Recorded data ▸
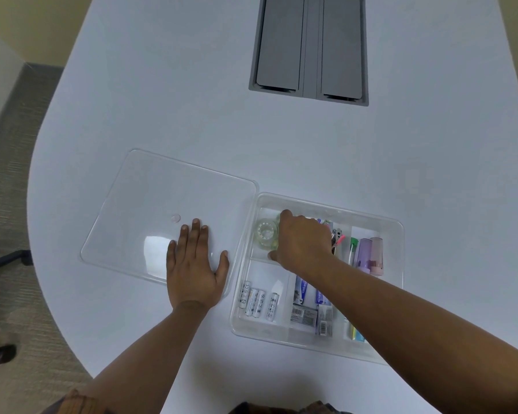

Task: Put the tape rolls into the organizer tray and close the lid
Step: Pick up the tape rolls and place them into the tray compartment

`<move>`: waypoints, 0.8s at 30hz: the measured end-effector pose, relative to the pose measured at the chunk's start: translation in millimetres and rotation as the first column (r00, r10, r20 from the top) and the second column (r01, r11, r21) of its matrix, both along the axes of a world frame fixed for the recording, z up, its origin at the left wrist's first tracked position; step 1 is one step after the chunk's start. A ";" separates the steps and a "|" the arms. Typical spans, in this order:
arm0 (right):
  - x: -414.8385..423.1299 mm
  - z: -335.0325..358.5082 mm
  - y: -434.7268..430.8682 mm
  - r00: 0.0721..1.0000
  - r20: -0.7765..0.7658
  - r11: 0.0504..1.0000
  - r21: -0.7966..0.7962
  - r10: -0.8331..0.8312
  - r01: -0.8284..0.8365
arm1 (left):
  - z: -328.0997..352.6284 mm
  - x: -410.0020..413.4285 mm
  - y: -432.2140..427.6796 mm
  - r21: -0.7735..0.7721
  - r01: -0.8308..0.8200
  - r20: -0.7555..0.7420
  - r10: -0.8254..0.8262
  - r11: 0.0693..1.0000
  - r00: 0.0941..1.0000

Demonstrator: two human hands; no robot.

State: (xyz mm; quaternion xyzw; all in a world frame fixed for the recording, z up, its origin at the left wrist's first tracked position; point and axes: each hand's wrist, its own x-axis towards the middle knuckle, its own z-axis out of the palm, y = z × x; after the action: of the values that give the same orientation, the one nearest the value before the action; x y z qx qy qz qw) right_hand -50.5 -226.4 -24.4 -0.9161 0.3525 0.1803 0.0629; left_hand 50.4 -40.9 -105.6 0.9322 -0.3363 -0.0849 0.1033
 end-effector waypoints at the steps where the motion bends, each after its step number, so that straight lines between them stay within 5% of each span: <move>1: -0.5 0.3 -0.2 1.000 0.008 1.000 0.003 -0.004 0.004 | -0.1 0.1 0.0 -0.004 0.000 0.000 0.000 1.000 1.000; 13: 8.6 14.4 -13.5 0.999 -0.046 0.991 0.132 -0.019 0.025 | -1.6 0.1 0.4 0.003 0.000 0.001 0.000 1.000 1.000; 18: 12.9 15.2 -15.8 0.982 0.138 0.981 0.127 0.127 -0.145 | -1.4 0.9 0.0 0.003 0.002 0.002 -0.002 1.000 1.000; 24: 17.7 10.6 -12.1 0.979 0.078 0.964 0.177 0.188 -0.199 | -1.7 0.7 -0.1 -0.002 -0.001 -0.005 0.001 1.000 1.000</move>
State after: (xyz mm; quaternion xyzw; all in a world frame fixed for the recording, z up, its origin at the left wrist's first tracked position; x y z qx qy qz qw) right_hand -32.7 -238.5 -13.8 -0.9415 0.2412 0.1894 0.1400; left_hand 51.0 -41.0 -107.2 0.9320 -0.3358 -0.0869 0.1048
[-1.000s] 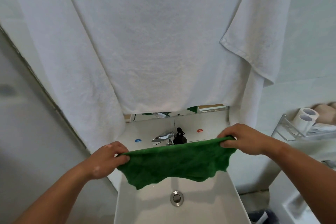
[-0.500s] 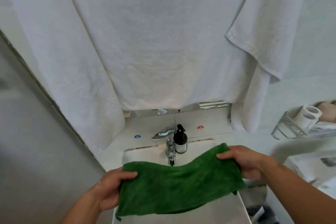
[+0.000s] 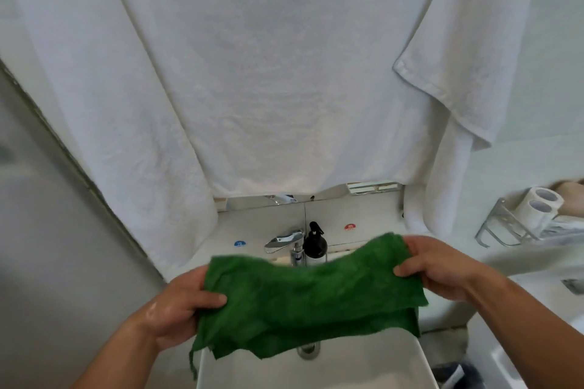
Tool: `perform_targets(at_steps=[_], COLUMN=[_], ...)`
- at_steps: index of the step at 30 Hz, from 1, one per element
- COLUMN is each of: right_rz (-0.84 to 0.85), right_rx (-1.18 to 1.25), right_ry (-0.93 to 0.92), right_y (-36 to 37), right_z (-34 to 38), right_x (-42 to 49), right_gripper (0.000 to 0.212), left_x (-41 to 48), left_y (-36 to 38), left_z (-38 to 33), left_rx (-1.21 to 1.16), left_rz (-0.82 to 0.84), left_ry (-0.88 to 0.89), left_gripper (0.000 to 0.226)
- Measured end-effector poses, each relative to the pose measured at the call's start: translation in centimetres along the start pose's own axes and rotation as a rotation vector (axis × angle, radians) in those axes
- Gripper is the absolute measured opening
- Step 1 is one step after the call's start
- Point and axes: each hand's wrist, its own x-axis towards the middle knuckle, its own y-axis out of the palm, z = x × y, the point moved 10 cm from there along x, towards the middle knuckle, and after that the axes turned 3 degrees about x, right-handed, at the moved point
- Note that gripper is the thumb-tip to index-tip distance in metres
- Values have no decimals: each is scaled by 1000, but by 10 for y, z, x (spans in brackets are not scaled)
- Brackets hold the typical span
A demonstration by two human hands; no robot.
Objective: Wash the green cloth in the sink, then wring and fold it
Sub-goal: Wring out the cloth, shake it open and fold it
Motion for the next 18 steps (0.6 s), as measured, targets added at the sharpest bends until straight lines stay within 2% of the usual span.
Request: perform_targets(at_steps=[3, 4, 6, 7, 9, 11, 14, 18], right_rz=[-169, -222, -258, -287, -358, -381, -298, -187], right_rx=[-186, -237, -267, -266, -258, -267, -274, -90], right_ry=[-440, -516, -567, -575, -591, -576, -432, -219], right_y=[-14, -17, -18, -18, -20, -24, -21, -20], right_z=[59, 68, 67, 64, 62, 65, 60, 35], right_x=[-22, -27, -23, -20, -17, -16, -4, 9], right_gripper=[39, 40, 47, 47, 39, 30, 22, 23], left_x=[-13, -16, -10, -5, 4, 8, 11, 13], left_y=[-3, -2, -6, -8, -15, -18, -21, -25], left_z=[-47, -56, -60, -58, -53, -48, -42, -31], left_rx=[260, 346, 326, 289, 195, 130, 121, 32], left_rz=[-182, -247, -306, -334, -398, -430, -425, -364], left_ry=[315, 384, 440, 443, 401, 304, 176, 72], left_gripper=[52, 45, 31, 21, 32, 28, 22, 32])
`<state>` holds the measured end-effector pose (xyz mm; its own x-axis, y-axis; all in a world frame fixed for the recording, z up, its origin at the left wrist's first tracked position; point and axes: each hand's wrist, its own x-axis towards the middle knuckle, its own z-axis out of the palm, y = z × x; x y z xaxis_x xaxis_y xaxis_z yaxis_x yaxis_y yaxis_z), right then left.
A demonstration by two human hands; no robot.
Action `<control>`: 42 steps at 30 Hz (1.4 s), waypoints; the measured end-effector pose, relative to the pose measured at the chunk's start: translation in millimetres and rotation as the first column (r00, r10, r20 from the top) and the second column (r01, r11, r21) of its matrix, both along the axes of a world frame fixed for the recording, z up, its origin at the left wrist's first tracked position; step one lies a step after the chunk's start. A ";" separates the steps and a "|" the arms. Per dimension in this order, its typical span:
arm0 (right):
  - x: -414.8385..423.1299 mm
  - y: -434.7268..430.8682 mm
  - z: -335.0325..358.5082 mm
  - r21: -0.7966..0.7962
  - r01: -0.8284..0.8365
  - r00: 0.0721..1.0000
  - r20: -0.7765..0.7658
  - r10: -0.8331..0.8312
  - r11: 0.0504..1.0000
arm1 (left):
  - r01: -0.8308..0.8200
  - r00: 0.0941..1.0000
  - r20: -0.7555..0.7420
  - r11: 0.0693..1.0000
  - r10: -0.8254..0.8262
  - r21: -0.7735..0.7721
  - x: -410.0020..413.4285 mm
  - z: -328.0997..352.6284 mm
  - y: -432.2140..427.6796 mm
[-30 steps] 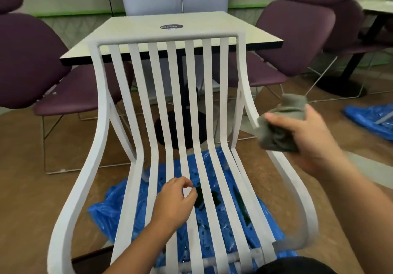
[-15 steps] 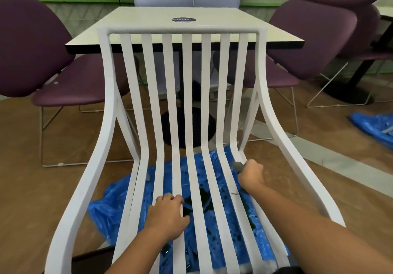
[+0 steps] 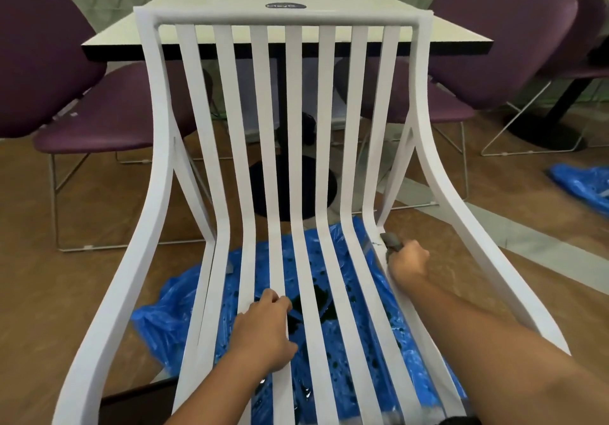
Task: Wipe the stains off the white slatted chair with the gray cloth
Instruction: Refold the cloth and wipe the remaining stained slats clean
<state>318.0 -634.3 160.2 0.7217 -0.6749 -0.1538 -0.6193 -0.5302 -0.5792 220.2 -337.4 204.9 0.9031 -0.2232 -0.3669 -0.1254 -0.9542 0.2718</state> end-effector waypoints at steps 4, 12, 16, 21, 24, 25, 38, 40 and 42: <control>-22.1 4.4 -2.1 -0.115 -0.160 0.986 0.023 0.163 0.980 | -0.021 1.000 -0.006 1.000 0.021 -0.021 -1.4 1.4 -5.2; -71.1 14.0 38.5 -0.404 -0.636 0.761 -0.466 0.450 0.657 | 0.011 0.998 0.056 0.999 -0.013 0.036 -23.8 6.2 -10.8; -94.2 27.4 63.9 -0.329 -0.759 0.609 -0.663 0.435 0.561 | 0.004 0.998 0.069 1.000 -0.005 0.002 -36.4 15.1 -11.9; -111.6 29.8 62.7 -0.219 -0.657 0.714 -0.488 0.502 0.722 | -0.012 0.995 0.100 0.999 0.017 -0.050 -51.7 26.7 -16.8; -108.6 20.9 53.8 -0.260 -0.539 0.830 -0.330 0.451 0.801 | 0.018 0.998 0.054 1.000 -0.018 -0.005 -61.2 22.7 -18.5; -106.7 18.1 52.5 -0.274 -0.516 0.848 -0.300 0.437 0.812 | 0.029 0.999 0.033 0.999 -0.030 0.018 -63.0 20.9 -18.8; -8.3 22.3 11.7 -0.231 -0.378 0.925 -0.131 0.356 0.896 | 0.091 0.988 -0.134 0.993 -0.079 0.081 -41.3 22.5 -14.2; 12.7 21.8 8.2 -0.209 -0.311 0.951 -0.074 0.302 0.927 | 0.123 0.984 -0.139 0.986 -0.108 0.110 -36.8 23.5 -15.6; 33.4 18.3 5.3 -0.155 -0.233 0.972 -0.025 0.232 0.960 | 0.144 0.981 -0.147 0.982 -0.126 0.121 -32.9 23.7 -17.0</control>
<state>351.4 -616.0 165.5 0.8610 -0.5044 -0.0652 -0.4714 -0.7434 -0.4745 187.3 -354.4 228.6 0.8066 -0.2814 -0.5198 -0.2251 -0.9594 0.1699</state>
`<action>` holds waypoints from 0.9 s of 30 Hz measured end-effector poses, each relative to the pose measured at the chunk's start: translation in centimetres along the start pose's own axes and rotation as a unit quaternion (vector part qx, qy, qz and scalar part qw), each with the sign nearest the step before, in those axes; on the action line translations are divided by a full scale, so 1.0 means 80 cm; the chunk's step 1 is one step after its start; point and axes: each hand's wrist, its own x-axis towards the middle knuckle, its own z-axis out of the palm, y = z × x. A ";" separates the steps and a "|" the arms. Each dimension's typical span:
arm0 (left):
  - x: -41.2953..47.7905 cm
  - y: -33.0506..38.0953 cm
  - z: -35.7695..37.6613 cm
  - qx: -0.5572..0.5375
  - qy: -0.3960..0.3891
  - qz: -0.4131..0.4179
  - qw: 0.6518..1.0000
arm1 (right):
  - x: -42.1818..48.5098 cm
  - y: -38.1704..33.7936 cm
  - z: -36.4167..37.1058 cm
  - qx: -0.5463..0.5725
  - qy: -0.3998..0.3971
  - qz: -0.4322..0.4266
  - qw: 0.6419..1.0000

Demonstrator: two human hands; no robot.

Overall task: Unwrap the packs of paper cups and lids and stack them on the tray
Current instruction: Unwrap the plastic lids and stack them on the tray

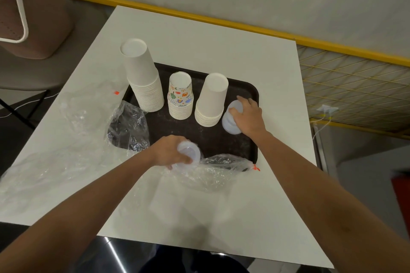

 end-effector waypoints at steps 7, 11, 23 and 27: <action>0.003 -0.005 0.000 -0.009 -0.001 0.004 1.000 | 0.001 0.002 0.000 -0.107 -0.056 -0.034 0.992; 0.005 -0.006 -0.001 -0.011 -0.004 0.002 1.000 | 0.000 0.001 0.003 -0.122 -0.044 -0.042 0.991; 0.008 -0.006 -0.003 -0.004 -0.010 0.006 1.000 | 0.004 0.001 0.003 -0.109 -0.038 -0.041 0.992; 0.008 -0.004 -0.003 0.003 -0.009 0.008 1.000 | 0.004 0.003 0.004 -0.100 -0.035 -0.046 0.993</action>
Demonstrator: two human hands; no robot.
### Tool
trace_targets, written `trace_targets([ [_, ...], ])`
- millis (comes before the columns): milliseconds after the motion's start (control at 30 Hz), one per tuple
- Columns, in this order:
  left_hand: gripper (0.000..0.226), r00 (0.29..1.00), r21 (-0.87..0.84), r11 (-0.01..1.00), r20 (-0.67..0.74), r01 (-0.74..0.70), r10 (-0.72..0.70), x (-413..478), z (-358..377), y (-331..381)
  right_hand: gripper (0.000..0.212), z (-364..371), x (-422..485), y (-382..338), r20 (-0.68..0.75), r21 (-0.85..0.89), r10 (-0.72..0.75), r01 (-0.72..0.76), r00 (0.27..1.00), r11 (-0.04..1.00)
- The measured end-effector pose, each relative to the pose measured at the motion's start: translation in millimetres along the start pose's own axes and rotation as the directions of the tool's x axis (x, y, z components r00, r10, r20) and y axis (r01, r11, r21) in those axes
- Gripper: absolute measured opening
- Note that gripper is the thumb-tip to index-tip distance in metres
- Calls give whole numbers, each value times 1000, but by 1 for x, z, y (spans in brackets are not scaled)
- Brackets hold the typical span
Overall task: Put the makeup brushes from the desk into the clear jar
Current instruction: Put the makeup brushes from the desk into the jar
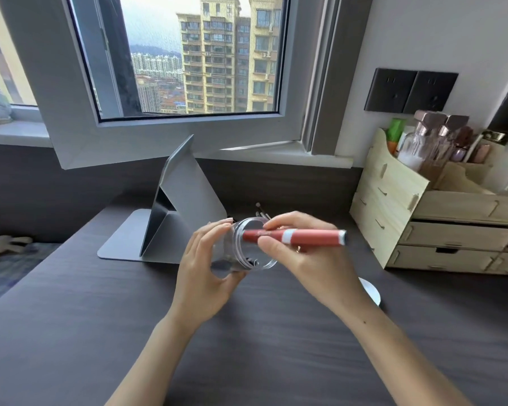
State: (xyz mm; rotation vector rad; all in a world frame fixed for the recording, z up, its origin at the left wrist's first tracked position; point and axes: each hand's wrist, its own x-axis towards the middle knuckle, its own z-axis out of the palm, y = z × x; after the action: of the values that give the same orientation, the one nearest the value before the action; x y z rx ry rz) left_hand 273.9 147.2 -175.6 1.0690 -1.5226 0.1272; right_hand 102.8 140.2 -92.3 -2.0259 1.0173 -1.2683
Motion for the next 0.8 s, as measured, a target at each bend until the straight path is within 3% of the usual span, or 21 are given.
trace_targets([
  [67,69,1000,18,1000,12,-12,12,-1,0,-1,11,4,0,3,11,-189,23,-21,1000,982],
  [100,70,1000,24,1000,14,-15,15,-1,0,-1,13,4,0,4,5,-205,42,-40,999,978],
  [333,70,999,96,995,30,-36,33,1,-2,-1,25,-4,-3,14,71,28,157,-159,985,987],
  [533,68,995,206,977,89,-54,36,1,-1,-5,5,-16,-1,34,27,219,185,-186,982,958],
  [567,68,994,219,974,103,-57,35,0,0,-5,5,-13,-1,38,-4,160,150,-147,989,976],
  [633,69,991,223,973,129,-63,34,0,1,-5,13,0,-3,45,-34,-131,-36,31,999,991],
  [700,74,986,239,969,164,-68,29,-2,2,-4,26,13,-4,49,24,-373,-211,204,977,905],
  [800,77,986,267,963,167,-37,-8,-1,0,-5,31,10,1,50,149,-384,-148,195,978,902],
])
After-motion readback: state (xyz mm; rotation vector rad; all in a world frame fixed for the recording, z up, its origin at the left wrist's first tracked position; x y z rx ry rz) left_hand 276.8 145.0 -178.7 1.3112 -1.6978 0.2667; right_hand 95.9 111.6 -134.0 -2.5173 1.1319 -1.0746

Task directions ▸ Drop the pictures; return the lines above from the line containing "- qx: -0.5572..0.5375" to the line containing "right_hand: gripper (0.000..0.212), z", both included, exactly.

Reply ▸
  - qx: -0.5572..0.5375
  - qy: -0.3960..0.3891
  - qz: -0.4131..0.4179
  - qw: 0.6518..1.0000
arm1 (right):
  - x: -42.1818..48.5098 cm
  - y: -38.1704..33.7936 cm
  - z: -36.4167..37.1058 cm
  - qx: -0.5463..0.5725
  - qy: -0.3998..0.3971
  - qz: -0.4322..0.4266
  - qw: 0.6419..1.0000

Demonstrator: two human hands; no robot.

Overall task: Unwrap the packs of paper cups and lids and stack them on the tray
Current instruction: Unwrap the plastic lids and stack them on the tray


 end-effector waypoints at steps 7, 11, 23 and 27: <action>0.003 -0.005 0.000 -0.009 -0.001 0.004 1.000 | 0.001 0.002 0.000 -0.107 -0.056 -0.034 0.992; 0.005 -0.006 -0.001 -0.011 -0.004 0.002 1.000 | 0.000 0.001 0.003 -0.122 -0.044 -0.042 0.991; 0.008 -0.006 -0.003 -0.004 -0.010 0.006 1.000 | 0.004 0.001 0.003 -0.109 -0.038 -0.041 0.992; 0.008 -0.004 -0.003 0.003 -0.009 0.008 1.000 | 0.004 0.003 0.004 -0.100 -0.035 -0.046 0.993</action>
Demonstrator: two human hands; no robot.
### Tool
trace_targets, written `trace_targets([ [_, ...], ])`
- millis (comes before the columns): milliseconds after the motion's start (control at 30 Hz), one per tuple
- Columns, in this order:
  left_hand: gripper (0.000..0.226), r00 (0.29..1.00), r21 (-0.87..0.84), r11 (-0.01..1.00), r20 (-0.67..0.74), r01 (-0.74..0.70), r10 (-0.72..0.70), x (-413..478), z (-358..377), y (-331..381)
  right_hand: gripper (0.000..0.212), z (-364..371), x (-422..485), y (-382..338), r20 (-0.68..0.75), r21 (-0.85..0.89), r10 (-0.72..0.75), r01 (-0.72..0.76), r00 (0.27..1.00), r11 (-0.04..1.00)

No more work is needed for this exercise.